NASA’s database is also filled with warnings. Hundreds of entries detail how factors such as workload, time pressure, fatigue, technological problems and communication breakdowns led to terrifying situations.
“I saw the nose of the jet with his lights illuminated at a close range. It looked like a cover photo from Flying Magazine,” a commercial airline pilot wrote in March, after coming within 200 feet of crashing into another aircraft in the skies around Jacksonville, Florida. “This conflict was too close to risk any single life we had on board, much less the 198 souls traveling collectively on us.”
In another report this year, a pilot narrated nearly colliding with two separate passenger planes after landing in Tampa, Florida, on a foggy morning.
“I noticed a dark silhouette of an aircraft that appeared to be moving directly at us. It was extremely difficult to see, but I yelled ‘STOP’ to the captain, ‘The aircraft is going to hit us,’” the pilot wrote. “The other aircraft never slowed down, and if we would have noticed it a second later we would have collided. There was a second aircraft following the first, and it did not slow down either, and it passed our wingtips within ft.”
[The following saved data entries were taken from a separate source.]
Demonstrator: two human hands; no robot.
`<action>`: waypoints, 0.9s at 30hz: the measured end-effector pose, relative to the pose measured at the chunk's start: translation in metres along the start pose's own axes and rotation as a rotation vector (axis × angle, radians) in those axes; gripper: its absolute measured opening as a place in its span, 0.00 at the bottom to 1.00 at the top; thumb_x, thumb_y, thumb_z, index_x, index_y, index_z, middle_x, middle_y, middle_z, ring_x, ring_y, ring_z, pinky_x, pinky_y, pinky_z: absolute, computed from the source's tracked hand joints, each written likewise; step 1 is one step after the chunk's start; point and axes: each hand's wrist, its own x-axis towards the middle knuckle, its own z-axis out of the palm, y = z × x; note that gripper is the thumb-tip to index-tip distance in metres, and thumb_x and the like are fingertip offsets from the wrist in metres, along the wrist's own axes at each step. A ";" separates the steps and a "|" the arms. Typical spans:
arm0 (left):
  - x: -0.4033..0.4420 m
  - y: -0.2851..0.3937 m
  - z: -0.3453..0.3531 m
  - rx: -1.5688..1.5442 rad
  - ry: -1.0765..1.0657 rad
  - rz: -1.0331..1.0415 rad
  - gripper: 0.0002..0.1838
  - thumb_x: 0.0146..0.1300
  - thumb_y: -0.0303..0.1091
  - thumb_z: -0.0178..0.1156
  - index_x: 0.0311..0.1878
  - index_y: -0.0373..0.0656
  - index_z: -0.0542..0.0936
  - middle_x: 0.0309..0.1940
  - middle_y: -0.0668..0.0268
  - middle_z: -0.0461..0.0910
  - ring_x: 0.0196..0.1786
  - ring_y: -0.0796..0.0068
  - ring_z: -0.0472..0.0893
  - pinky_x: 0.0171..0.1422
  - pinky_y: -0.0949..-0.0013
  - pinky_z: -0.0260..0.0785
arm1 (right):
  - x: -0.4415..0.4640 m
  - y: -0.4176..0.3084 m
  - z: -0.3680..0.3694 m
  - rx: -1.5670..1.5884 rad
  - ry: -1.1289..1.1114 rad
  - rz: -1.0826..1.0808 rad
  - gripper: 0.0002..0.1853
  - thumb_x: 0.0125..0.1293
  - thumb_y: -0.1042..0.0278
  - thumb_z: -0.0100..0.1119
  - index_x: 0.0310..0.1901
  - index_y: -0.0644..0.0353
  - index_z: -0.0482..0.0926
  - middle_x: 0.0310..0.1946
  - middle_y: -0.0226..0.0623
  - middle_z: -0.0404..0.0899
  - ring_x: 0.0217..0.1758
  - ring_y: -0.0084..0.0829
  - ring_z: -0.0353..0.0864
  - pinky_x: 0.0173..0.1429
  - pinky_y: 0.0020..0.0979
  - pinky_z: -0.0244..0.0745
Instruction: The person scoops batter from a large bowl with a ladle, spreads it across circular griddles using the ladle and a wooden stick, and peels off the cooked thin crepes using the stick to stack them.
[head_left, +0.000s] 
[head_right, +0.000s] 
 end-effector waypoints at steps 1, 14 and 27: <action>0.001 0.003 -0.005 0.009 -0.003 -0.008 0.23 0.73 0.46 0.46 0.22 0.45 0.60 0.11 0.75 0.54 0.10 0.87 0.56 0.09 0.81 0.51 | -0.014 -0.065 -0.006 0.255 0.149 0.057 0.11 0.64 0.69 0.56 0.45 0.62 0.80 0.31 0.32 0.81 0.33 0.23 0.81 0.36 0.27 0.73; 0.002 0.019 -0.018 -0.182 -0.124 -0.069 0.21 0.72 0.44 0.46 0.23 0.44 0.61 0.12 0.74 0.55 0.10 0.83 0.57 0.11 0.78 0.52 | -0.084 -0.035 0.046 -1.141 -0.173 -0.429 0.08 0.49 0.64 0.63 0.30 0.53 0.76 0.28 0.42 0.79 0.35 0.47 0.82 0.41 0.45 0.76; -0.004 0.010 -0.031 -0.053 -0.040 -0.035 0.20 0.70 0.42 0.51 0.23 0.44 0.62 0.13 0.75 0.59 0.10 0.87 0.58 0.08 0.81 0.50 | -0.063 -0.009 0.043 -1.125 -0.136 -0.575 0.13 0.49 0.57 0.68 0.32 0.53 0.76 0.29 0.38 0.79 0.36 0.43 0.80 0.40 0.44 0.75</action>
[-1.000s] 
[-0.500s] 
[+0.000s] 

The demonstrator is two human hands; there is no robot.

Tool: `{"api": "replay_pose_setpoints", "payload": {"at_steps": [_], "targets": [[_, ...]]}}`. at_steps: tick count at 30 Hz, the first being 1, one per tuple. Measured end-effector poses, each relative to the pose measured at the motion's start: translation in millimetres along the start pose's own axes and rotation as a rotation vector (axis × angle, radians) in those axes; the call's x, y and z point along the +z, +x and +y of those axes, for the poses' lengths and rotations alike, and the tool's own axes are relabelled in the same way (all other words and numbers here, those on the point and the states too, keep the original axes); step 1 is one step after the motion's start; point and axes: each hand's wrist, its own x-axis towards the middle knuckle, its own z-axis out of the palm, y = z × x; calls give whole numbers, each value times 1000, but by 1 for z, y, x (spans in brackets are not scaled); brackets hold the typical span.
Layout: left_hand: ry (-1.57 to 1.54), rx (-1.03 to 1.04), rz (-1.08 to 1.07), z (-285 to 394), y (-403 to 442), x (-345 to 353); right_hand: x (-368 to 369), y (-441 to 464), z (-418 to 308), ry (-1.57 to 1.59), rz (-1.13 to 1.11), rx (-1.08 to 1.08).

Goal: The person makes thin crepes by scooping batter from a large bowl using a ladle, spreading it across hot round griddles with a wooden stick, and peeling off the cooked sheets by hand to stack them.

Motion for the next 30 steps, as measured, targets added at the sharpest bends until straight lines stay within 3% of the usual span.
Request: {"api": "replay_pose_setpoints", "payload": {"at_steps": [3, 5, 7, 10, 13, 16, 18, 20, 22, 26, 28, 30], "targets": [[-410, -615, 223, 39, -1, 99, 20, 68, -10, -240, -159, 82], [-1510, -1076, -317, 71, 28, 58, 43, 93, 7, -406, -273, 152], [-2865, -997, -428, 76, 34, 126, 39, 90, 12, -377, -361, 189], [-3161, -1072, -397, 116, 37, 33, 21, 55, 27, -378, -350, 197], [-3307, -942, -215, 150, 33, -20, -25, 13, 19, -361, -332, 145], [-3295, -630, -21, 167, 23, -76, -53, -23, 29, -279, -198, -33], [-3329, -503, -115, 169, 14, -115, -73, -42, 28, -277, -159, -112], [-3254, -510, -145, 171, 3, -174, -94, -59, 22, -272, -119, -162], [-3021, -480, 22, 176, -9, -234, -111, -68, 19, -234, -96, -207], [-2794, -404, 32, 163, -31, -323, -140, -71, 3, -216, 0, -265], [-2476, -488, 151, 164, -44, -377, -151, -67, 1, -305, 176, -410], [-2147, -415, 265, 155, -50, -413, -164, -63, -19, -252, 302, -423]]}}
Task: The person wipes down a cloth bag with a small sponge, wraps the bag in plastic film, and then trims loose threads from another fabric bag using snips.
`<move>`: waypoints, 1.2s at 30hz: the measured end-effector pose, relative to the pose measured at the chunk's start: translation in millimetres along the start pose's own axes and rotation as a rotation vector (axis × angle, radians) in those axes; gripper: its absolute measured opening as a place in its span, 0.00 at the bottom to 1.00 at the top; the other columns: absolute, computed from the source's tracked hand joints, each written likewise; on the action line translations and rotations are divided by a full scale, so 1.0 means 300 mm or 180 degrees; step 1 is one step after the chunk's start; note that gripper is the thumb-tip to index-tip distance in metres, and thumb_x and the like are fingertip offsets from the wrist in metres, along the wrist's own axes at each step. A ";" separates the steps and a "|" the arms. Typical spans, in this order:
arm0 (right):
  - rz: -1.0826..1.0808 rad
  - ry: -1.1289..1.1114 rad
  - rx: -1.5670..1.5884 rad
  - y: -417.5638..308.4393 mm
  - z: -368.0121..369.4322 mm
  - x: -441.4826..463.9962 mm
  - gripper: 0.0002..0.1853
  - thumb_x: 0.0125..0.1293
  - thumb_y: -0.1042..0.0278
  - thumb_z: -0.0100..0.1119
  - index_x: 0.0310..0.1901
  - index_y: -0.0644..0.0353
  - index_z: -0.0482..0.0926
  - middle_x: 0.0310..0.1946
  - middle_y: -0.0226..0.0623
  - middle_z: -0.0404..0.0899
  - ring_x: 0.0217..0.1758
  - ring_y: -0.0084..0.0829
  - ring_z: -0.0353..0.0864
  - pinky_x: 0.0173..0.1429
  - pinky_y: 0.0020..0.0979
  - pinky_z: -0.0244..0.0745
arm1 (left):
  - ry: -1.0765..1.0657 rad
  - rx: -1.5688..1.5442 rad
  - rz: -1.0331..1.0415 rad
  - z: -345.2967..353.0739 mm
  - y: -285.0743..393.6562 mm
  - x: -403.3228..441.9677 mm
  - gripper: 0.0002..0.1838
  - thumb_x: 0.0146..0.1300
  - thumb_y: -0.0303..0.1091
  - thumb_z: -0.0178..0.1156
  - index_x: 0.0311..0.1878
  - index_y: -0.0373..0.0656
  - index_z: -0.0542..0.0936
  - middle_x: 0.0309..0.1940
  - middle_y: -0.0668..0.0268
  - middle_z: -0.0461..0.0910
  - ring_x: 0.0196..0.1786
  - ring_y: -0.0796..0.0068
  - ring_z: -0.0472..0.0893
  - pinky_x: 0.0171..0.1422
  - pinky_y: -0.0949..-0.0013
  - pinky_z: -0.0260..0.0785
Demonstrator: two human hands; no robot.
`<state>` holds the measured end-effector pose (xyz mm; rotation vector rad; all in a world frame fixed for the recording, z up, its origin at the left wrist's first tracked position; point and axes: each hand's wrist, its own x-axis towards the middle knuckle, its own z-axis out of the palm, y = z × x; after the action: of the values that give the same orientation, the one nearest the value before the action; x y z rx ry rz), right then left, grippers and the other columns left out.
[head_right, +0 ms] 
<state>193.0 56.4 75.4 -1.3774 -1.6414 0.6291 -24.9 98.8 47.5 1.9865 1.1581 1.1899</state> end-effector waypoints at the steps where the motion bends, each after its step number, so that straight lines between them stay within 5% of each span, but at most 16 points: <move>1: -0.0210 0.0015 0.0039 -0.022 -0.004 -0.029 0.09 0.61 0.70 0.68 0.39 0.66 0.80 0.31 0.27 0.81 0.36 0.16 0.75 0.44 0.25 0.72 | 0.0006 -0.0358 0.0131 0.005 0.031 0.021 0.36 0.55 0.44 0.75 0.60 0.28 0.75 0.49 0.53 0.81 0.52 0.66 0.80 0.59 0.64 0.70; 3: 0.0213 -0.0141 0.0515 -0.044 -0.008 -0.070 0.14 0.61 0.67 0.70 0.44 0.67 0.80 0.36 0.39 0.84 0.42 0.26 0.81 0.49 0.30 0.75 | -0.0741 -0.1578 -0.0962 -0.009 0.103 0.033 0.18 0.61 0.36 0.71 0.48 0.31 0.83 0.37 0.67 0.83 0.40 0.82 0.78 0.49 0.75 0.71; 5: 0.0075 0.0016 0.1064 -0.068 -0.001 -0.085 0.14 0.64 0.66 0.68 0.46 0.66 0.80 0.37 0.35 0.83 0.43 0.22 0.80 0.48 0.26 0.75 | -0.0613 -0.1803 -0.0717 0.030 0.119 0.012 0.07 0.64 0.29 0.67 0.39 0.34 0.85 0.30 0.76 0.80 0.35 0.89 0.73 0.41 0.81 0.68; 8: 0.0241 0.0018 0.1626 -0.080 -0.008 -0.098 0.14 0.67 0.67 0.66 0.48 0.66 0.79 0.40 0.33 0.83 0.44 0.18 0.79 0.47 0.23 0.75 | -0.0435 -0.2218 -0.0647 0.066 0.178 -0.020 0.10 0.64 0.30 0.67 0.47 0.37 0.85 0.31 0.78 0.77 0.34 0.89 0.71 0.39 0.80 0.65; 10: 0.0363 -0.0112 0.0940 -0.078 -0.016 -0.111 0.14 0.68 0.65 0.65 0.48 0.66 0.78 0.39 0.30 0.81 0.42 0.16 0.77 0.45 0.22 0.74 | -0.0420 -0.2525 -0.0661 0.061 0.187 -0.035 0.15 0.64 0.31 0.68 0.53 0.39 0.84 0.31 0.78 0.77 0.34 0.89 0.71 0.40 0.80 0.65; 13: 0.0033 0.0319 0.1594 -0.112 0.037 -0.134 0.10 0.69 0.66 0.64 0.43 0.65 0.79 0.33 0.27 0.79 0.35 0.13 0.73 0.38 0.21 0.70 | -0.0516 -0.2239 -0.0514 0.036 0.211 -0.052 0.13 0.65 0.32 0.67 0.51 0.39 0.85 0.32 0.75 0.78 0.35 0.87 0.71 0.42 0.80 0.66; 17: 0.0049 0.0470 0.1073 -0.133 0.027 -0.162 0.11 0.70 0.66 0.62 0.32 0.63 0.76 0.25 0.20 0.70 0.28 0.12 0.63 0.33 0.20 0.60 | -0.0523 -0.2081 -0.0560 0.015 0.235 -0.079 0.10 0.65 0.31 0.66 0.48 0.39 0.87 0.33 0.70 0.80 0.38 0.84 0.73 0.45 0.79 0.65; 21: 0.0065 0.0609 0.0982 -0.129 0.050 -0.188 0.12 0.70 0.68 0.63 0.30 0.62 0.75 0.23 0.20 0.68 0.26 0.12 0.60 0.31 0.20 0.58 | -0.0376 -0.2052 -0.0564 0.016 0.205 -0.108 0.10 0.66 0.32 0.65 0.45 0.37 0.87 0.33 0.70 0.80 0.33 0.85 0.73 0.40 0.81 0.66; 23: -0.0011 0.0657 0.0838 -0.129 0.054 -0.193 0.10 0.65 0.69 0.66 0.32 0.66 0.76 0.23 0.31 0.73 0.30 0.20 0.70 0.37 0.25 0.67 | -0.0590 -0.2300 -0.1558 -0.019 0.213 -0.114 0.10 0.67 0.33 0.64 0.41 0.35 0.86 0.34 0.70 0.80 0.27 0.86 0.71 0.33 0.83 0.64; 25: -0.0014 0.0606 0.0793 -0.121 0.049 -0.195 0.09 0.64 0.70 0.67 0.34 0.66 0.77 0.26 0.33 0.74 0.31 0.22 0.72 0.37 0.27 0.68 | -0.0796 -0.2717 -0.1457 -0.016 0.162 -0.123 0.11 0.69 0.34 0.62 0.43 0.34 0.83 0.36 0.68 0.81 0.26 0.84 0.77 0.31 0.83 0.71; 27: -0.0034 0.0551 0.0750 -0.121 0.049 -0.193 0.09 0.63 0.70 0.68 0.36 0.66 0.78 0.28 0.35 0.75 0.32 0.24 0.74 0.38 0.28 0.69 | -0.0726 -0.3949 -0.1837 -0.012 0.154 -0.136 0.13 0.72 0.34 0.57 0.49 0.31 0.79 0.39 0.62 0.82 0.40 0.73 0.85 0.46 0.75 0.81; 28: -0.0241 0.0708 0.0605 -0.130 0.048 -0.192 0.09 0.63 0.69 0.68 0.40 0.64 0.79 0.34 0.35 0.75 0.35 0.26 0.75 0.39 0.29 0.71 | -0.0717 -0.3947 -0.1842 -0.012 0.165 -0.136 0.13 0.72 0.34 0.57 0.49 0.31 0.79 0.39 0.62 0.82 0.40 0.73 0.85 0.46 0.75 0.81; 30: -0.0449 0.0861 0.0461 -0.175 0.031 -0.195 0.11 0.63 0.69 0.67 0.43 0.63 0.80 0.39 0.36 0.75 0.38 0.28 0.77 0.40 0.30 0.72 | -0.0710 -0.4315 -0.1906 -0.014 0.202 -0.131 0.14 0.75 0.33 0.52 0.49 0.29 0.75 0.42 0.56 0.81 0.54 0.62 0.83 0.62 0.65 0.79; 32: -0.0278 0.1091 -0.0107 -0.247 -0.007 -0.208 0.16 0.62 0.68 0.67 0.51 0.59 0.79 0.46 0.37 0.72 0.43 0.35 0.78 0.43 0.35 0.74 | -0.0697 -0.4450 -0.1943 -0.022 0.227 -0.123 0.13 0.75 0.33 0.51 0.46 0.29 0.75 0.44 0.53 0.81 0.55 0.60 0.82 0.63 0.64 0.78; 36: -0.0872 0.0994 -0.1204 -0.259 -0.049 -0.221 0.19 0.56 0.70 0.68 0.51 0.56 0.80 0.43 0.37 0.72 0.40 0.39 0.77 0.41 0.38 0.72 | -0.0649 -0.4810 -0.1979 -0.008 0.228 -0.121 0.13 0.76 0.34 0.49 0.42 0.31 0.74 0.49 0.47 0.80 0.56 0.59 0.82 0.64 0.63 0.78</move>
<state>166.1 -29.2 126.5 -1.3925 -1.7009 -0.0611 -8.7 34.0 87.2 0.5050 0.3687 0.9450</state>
The captain called the air traffic control facility. “They stated that the two aircraft that almost hit us were ‘not supposed to be there’,” the pilot wrote.
Collisions on the ground can be deadly if the aircraft are moving at high speeds, as they often are on runways.
The FAA said it was trying to address the controller shortage. In its most recent budget request, it sought $117 million to train controllers and hire 1,800 new ones in the 2024 fiscal year, which begins in October. (The FAA also requested more funding for technology and safety measures.)
The extra funding would not be a panacea. The FAA expects to lose more than 1,400 controllers next year because of retirements and other departures. And new controllers must undergo years of training.
In the meantime, near misses continue to occur regularly.
Just after 5 p.m. Aug. 7, a controller at Phoenix Sky Harbor International Airport cleared American Flight 1388 for takeoff to New York. The controller instructed it to turn right after departing the airport, but the American pilot incorrectly repeated the directions back to the controller, according to FAA safety reports. The controller didn’t catch the mistake.
After the plane took off, it banked left instead of right, directly into the path of a Southwest flight en route to Austin.
A different air traffic controller realized the planes were on a collision course. He radioed in urgent tones to the American pilot that the other flight was just to its left — “a Boeing 737 sitting right there.”
The two planes came within one-third of a mile horizontally and 300 feet vertically of each other before pulling apart.
A midair catastrophe had been averted by seconds.